:: WORK REQUEST ::
Going line by line through the records below, write out everything starting with the line containing "(116, 162): 2.13" and going on through the line containing "Room frame (metres): origin", exactly and inclusively. Pictures do not go in.

-- Opening Marker --

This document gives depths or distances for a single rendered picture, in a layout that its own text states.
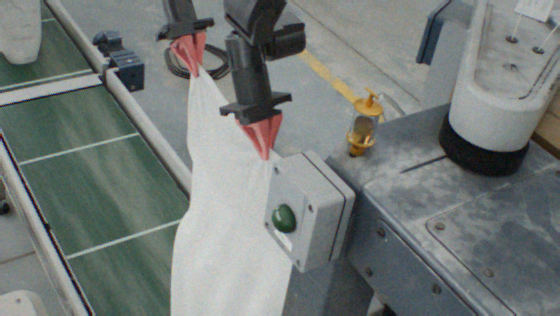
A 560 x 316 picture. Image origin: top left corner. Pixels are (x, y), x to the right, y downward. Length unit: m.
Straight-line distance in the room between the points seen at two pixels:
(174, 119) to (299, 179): 2.34
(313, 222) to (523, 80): 0.25
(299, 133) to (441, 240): 2.39
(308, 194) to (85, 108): 1.79
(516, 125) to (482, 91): 0.05
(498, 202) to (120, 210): 1.44
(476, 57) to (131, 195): 1.44
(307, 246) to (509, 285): 0.19
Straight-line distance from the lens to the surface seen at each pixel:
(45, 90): 2.47
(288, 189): 0.64
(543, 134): 0.79
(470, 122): 0.67
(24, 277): 2.33
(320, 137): 2.97
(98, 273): 1.80
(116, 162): 2.13
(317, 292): 0.75
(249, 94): 1.04
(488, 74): 0.70
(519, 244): 0.63
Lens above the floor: 1.73
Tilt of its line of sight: 38 degrees down
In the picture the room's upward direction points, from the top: 10 degrees clockwise
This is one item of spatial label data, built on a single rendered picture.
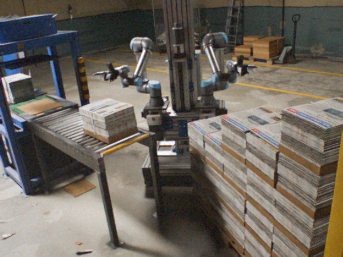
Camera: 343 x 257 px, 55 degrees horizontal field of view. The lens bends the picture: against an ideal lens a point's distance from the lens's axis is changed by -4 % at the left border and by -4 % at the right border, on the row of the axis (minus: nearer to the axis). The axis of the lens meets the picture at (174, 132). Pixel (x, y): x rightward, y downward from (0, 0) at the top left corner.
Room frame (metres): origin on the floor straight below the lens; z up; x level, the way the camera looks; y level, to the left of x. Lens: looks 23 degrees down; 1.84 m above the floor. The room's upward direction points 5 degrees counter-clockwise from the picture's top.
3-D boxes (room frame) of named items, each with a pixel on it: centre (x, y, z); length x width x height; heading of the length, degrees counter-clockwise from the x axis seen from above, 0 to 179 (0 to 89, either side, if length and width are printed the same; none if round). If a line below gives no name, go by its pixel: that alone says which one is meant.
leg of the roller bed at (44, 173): (3.05, 1.38, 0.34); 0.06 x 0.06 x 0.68; 42
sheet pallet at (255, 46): (8.74, -2.41, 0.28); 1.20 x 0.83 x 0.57; 42
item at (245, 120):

-- Closing Marker --

:: WRITTEN REPLY ::
(116, 162): 2.13
(317, 292): 0.75
(249, 94): 1.04
(488, 74): 0.70
(519, 244): 0.63
Lens above the floor: 1.73
Tilt of its line of sight: 38 degrees down
In the picture the room's upward direction points, from the top: 10 degrees clockwise
This is one item of spatial label data, built on a single rendered picture.
Camera: 343 x 257 px, 55 degrees horizontal field of view. The lens bends the picture: against an ideal lens a point's distance from the lens's axis is changed by -4 % at the left border and by -4 % at the right border, on the row of the axis (minus: nearer to the axis). The axis of the lens meets the picture at (174, 132). Pixel (x, y): x rightward, y downward from (0, 0) at the top left corner.
Room frame (metres): origin on the floor straight below the lens; z up; x level, the way the camera looks; y level, to the left of x. Lens: looks 23 degrees down; 1.84 m above the floor. The room's upward direction points 5 degrees counter-clockwise from the picture's top.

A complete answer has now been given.